Python at FOSS4G 2014

There were plenty of other Python talks at FOSS4G and I plan to watch them when the videos are online (update: talks are appearing now at I haven't been aware of ogrtools, which is unlucky because there's plenty of functional overlap between it and Fiona. The designs seem rather different because Fiona doesn't emulate XML tool chains (GDAL's VRTs are not unlike XSLT) and is more modular. For example, where ogrtools has a file-to-file ogr translate command, Fiona has a fio dump and fio load pair connected by a stream of GeoJSON objects. The ogrtools talk is right near the top of my list of talks to see.

I was very fortunate to go right after Mike Bostock's keynote. It got people thinking about tools and design, and that's exactly the conversation that I'm trying to engage developers in with Fiona and Rasterio, if with less insight and perspective than Mike. I reminded attendees that the best features of our day-to-day programming languages are sometimes disjoint and showed this diagram (in which C is yellow, Javascript is magenta, and Python is blue. By "GC" I mean garbage collection and by "{};" I mean extraneous syntax).

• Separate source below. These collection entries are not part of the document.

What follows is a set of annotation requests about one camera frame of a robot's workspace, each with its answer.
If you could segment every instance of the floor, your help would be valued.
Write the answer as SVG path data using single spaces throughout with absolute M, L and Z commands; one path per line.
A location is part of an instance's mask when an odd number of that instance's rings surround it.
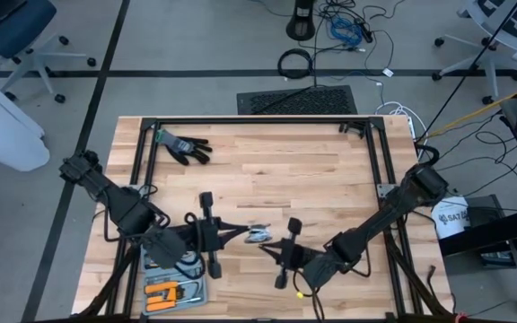
M 292 11 L 290 0 L 264 1 L 272 12 Z M 17 105 L 46 130 L 45 142 L 51 160 L 29 173 L 0 164 L 0 322 L 3 323 L 64 318 L 70 314 L 94 209 L 84 191 L 75 189 L 63 223 L 61 212 L 57 211 L 62 194 L 68 194 L 57 168 L 75 147 L 86 144 L 105 161 L 118 116 L 233 115 L 237 113 L 238 92 L 298 89 L 311 84 L 310 79 L 286 81 L 276 76 L 280 55 L 297 45 L 285 35 L 288 18 L 269 13 L 261 3 L 249 0 L 52 2 L 57 7 L 57 16 L 41 38 L 64 34 L 71 40 L 65 50 L 87 53 L 97 58 L 98 64 L 94 68 L 88 67 L 84 60 L 49 64 L 52 70 L 65 71 L 60 73 L 64 77 L 52 79 L 56 91 L 66 96 L 64 104 L 54 102 L 38 78 L 25 78 L 11 89 L 19 99 Z M 391 12 L 394 1 L 360 0 L 355 10 L 360 13 L 370 3 Z M 387 31 L 395 45 L 390 64 L 394 75 L 375 78 L 382 83 L 384 100 L 401 102 L 426 123 L 434 118 L 460 80 L 448 76 L 434 83 L 430 73 L 476 54 L 475 50 L 450 41 L 435 48 L 433 40 L 444 33 L 476 42 L 486 36 L 474 22 L 456 16 L 459 7 L 458 0 L 407 0 L 398 6 L 392 19 L 375 18 L 371 23 L 374 30 Z M 118 20 L 119 12 L 125 14 Z M 112 35 L 118 26 L 122 27 L 120 35 Z M 112 53 L 108 50 L 110 40 Z M 318 47 L 335 44 L 324 33 L 319 35 Z M 364 43 L 362 47 L 367 49 L 366 53 L 320 55 L 317 68 L 362 69 L 372 44 Z M 389 60 L 390 49 L 388 38 L 379 34 L 368 67 L 381 70 Z M 499 50 L 508 52 L 507 48 Z M 288 63 L 297 68 L 302 66 L 300 59 L 290 59 Z M 102 65 L 104 73 L 99 74 Z M 8 74 L 6 71 L 11 69 L 11 64 L 1 66 L 0 85 Z M 361 114 L 373 113 L 381 103 L 381 87 L 374 81 L 357 74 L 341 81 L 323 73 L 319 76 L 321 84 L 350 85 Z M 498 82 L 502 95 L 517 91 L 517 82 L 510 77 L 499 77 Z M 480 109 L 480 99 L 485 95 L 486 80 L 468 78 L 433 129 Z M 86 130 L 90 121 L 89 133 Z M 475 129 L 476 126 L 464 127 L 436 137 L 431 143 L 445 152 Z M 485 130 L 503 139 L 511 137 L 497 119 Z M 490 135 L 480 137 L 495 140 Z M 501 145 L 481 144 L 472 136 L 437 167 L 473 156 L 497 157 L 502 149 Z M 516 161 L 517 150 L 505 159 L 511 165 Z M 491 161 L 474 161 L 441 173 L 453 188 L 465 194 L 506 170 L 505 166 Z M 496 194 L 503 207 L 517 208 L 517 178 L 510 174 L 474 196 L 488 194 Z M 49 236 L 52 225 L 58 227 L 60 234 Z M 53 250 L 44 252 L 48 240 L 58 240 L 55 254 Z M 458 310 L 472 314 L 506 301 L 477 318 L 517 321 L 517 271 L 483 270 L 473 255 L 447 258 L 446 266 Z M 25 310 L 28 300 L 31 302 Z

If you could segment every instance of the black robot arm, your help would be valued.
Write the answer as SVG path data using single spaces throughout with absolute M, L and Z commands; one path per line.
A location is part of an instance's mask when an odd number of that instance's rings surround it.
M 91 198 L 104 204 L 105 212 L 117 225 L 121 239 L 131 242 L 121 264 L 79 317 L 97 315 L 127 266 L 138 257 L 141 246 L 160 267 L 176 266 L 187 251 L 195 251 L 201 261 L 200 253 L 208 252 L 207 271 L 212 278 L 220 278 L 221 266 L 216 251 L 224 249 L 230 239 L 250 229 L 248 225 L 225 223 L 220 217 L 213 216 L 211 192 L 199 196 L 204 218 L 187 214 L 186 224 L 170 227 L 169 216 L 143 198 L 138 190 L 120 188 L 105 177 L 97 154 L 91 151 L 64 159 L 59 170 L 62 179 L 85 188 Z
M 430 165 L 417 164 L 411 168 L 398 187 L 381 201 L 381 208 L 360 227 L 340 232 L 324 245 L 325 251 L 310 249 L 294 243 L 301 223 L 291 219 L 290 239 L 263 244 L 261 249 L 282 267 L 276 288 L 285 288 L 285 270 L 303 269 L 304 278 L 312 288 L 320 288 L 336 272 L 349 272 L 361 259 L 370 239 L 384 231 L 398 218 L 419 206 L 435 205 L 446 193 L 448 183 Z M 270 249 L 281 249 L 280 254 Z

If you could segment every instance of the black mat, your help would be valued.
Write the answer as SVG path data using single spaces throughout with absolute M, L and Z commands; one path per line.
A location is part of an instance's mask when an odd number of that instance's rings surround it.
M 358 114 L 349 85 L 310 88 L 286 100 L 301 89 L 237 94 L 239 115 L 346 115 Z M 268 104 L 280 103 L 264 109 Z

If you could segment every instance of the power strip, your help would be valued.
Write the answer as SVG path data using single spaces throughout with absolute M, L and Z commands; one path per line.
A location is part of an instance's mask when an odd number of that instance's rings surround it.
M 412 118 L 407 116 L 408 126 L 410 127 L 410 134 L 412 135 L 412 139 L 416 140 L 416 132 L 414 131 L 414 123 L 412 123 Z

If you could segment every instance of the orange handle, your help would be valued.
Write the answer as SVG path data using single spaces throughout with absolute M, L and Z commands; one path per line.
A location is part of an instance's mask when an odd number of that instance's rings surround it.
M 161 284 L 147 285 L 145 286 L 145 293 L 162 292 L 177 286 L 179 286 L 179 282 L 166 282 Z
M 176 301 L 162 301 L 154 304 L 148 304 L 147 311 L 167 310 L 174 308 L 175 306 L 177 306 Z
M 154 296 L 154 297 L 147 298 L 147 304 L 154 304 L 156 302 L 162 302 L 162 301 L 165 301 L 162 296 Z
M 176 301 L 177 289 L 171 288 L 168 292 L 163 292 L 162 295 L 147 297 L 147 304 L 153 304 L 160 301 Z

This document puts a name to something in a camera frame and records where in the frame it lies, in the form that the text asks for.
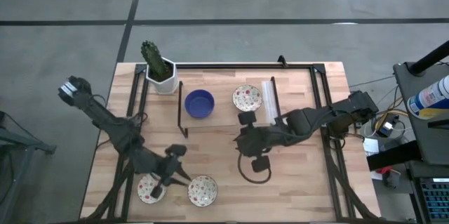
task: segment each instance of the plate
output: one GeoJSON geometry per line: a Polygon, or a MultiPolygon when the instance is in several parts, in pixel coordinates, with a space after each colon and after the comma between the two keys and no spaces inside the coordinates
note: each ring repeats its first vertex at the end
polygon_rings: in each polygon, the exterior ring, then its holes
{"type": "Polygon", "coordinates": [[[191,181],[187,194],[195,206],[208,206],[217,198],[217,183],[210,176],[197,176],[191,181]]]}
{"type": "Polygon", "coordinates": [[[162,193],[158,199],[150,195],[152,193],[154,186],[156,186],[157,183],[158,181],[153,177],[151,177],[149,174],[143,176],[140,179],[138,184],[138,195],[143,202],[147,204],[154,204],[159,200],[161,200],[163,196],[166,194],[167,188],[164,185],[162,185],[162,193]]]}
{"type": "Polygon", "coordinates": [[[256,111],[262,105],[262,94],[258,88],[245,84],[234,91],[232,101],[240,111],[256,111]]]}

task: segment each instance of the white hexagonal pot
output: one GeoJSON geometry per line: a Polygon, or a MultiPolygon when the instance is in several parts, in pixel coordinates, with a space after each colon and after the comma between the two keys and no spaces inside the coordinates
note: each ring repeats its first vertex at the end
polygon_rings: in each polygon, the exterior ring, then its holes
{"type": "Polygon", "coordinates": [[[154,87],[156,88],[156,92],[160,95],[170,95],[173,94],[176,91],[177,85],[179,84],[179,81],[177,80],[177,69],[176,69],[176,63],[170,61],[167,58],[162,58],[162,60],[170,63],[173,66],[173,75],[162,81],[158,82],[149,77],[149,65],[147,65],[147,79],[148,81],[152,82],[154,87]]]}

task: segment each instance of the wooden table
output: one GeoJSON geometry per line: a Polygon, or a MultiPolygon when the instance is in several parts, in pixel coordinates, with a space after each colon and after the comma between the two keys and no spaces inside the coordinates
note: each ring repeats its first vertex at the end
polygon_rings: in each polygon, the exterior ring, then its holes
{"type": "MultiPolygon", "coordinates": [[[[325,62],[325,65],[333,102],[347,98],[349,87],[343,64],[325,62]]],[[[116,116],[126,113],[134,69],[135,63],[119,63],[116,67],[107,105],[116,116]]],[[[241,82],[257,84],[274,76],[282,113],[296,108],[315,107],[310,72],[307,70],[178,70],[178,74],[186,86],[200,84],[211,88],[223,83],[233,88],[241,82]]],[[[139,104],[139,92],[135,111],[139,104]]],[[[320,92],[321,102],[325,105],[321,85],[320,92]]],[[[220,102],[221,98],[230,98],[231,94],[215,97],[216,102],[220,102]]],[[[218,197],[211,206],[199,208],[188,200],[186,187],[172,185],[160,202],[148,205],[138,197],[136,187],[141,176],[136,175],[128,221],[335,220],[319,130],[303,143],[275,147],[269,153],[272,179],[263,185],[254,185],[245,181],[237,170],[238,152],[232,141],[239,134],[237,117],[234,123],[227,121],[226,126],[189,129],[189,137],[185,139],[177,127],[177,100],[177,93],[157,95],[153,86],[149,87],[145,108],[149,119],[142,127],[145,147],[163,154],[170,144],[185,144],[188,151],[182,159],[184,170],[192,178],[200,174],[212,176],[218,184],[218,197]]],[[[99,143],[107,139],[107,134],[102,132],[99,143]]],[[[351,186],[366,206],[379,216],[380,210],[361,140],[348,137],[343,152],[351,186]]],[[[92,213],[112,186],[117,159],[118,154],[110,144],[103,145],[96,152],[81,217],[92,213]]],[[[267,175],[265,172],[254,174],[249,159],[243,160],[242,169],[247,176],[256,180],[267,175]]],[[[121,209],[123,189],[119,195],[117,213],[121,209]]],[[[339,188],[344,209],[343,195],[339,188]]]]}

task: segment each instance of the gray floor
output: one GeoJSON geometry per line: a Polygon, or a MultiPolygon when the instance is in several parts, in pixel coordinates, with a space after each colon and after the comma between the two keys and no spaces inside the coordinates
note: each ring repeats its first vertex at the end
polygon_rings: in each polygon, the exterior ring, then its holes
{"type": "MultiPolygon", "coordinates": [[[[0,20],[125,20],[132,0],[0,0],[0,20]]],[[[448,0],[140,0],[136,19],[194,18],[445,18],[448,0]]],[[[98,130],[57,97],[70,75],[107,95],[123,26],[0,27],[0,110],[47,143],[22,190],[19,222],[75,220],[98,130]]],[[[167,58],[194,61],[343,61],[349,84],[392,73],[447,40],[449,24],[255,25],[133,27],[126,62],[142,62],[140,43],[155,41],[167,58]]],[[[380,100],[393,79],[361,86],[380,100]]],[[[392,94],[380,104],[386,108],[392,94]]],[[[382,215],[413,217],[408,196],[379,193],[382,215]]]]}

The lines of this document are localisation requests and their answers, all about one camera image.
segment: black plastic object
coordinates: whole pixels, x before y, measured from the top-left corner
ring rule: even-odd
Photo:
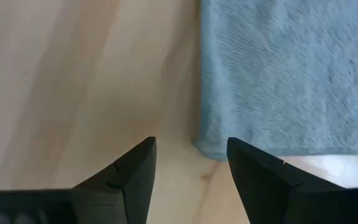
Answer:
[[[155,159],[149,137],[72,189],[0,191],[0,223],[144,224]]]
[[[229,138],[231,173],[251,224],[358,223],[358,189],[345,189]]]

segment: blue towel
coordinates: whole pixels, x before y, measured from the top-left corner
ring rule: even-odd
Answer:
[[[358,1],[201,2],[205,156],[358,154]]]

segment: light blue towel
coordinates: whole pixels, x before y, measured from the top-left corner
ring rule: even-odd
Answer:
[[[205,156],[358,154],[358,1],[201,2]]]

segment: wooden surface
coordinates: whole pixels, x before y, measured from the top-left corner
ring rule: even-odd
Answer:
[[[0,189],[72,187],[157,136],[149,223],[246,223],[227,163],[193,147],[193,0],[0,0]],[[358,157],[288,157],[346,187]]]

D3 embraces browser standards and all they entail (a world wide knowledge base and continuous performance improvements) and Fiona and Rasterio embrace the good parts of Python. Written as C, like we usually see in GDAL/OGR examples on the web, Python is quite slow. Idiomatic Python, including the good parts like list comprehensions, generators, and iterators, is dramatically faster. While Fiona and Rasterio don't do particular operations faster than the older GDAL and OGR bindings (because it's the same C library underneath), they are designed from the bottom up for a good fit with more efficient idiomatic Python code.

I plugged Click and Cython in my talk, too, and discussed them afterwards. I found tons of interest in Python at FOSS4G and lots of good ideas about how to use it.

I confess that I didn't pay a lot of attention to the talk schedule before the conference. My summer was kind of nuts and I don't subscribe to any OSGeo lists. When I did look closely I was surprised to find that many people were giving two talks and some three. If any woman or first-timer didn't get a chance to speak while some dude got three (and the multiple talkers were all men and long time attendees as far as I can tell) – that's a bug in the talk selection that needs to be fixed before the next edition.

Lastly, I think the views of Mount Hood you get when flying in and out of PDX to destinations south and east are worth the airfare all by themselves.